Your task is to give the number of lines below that contain "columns". Give no other text.

--- Supplied data Enclosed Below ---

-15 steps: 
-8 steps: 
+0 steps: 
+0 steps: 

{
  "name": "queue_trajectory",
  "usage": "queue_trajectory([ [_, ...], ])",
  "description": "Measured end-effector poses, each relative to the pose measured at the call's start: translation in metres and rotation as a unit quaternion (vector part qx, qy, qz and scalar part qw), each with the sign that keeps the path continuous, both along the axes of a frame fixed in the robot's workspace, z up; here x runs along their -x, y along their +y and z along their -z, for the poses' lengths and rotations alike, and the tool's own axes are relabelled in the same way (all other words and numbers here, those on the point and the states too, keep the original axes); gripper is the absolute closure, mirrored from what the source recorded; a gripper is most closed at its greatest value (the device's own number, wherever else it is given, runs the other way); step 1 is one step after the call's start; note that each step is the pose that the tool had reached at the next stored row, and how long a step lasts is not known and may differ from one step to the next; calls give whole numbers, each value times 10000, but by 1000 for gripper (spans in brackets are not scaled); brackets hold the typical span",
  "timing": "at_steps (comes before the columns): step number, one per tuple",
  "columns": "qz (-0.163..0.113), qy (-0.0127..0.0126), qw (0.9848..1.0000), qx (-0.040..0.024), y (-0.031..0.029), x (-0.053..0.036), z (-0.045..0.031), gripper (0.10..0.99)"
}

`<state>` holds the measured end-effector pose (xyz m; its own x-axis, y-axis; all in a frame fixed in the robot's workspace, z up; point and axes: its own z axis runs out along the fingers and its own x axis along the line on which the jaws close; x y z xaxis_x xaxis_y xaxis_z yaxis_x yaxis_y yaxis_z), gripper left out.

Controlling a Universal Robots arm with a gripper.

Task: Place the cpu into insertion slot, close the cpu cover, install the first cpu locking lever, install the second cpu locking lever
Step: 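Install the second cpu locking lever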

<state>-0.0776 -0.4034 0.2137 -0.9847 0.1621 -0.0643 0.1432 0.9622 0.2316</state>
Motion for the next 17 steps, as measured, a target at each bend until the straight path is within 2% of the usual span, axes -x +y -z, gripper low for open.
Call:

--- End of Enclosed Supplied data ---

▶ Answer box
2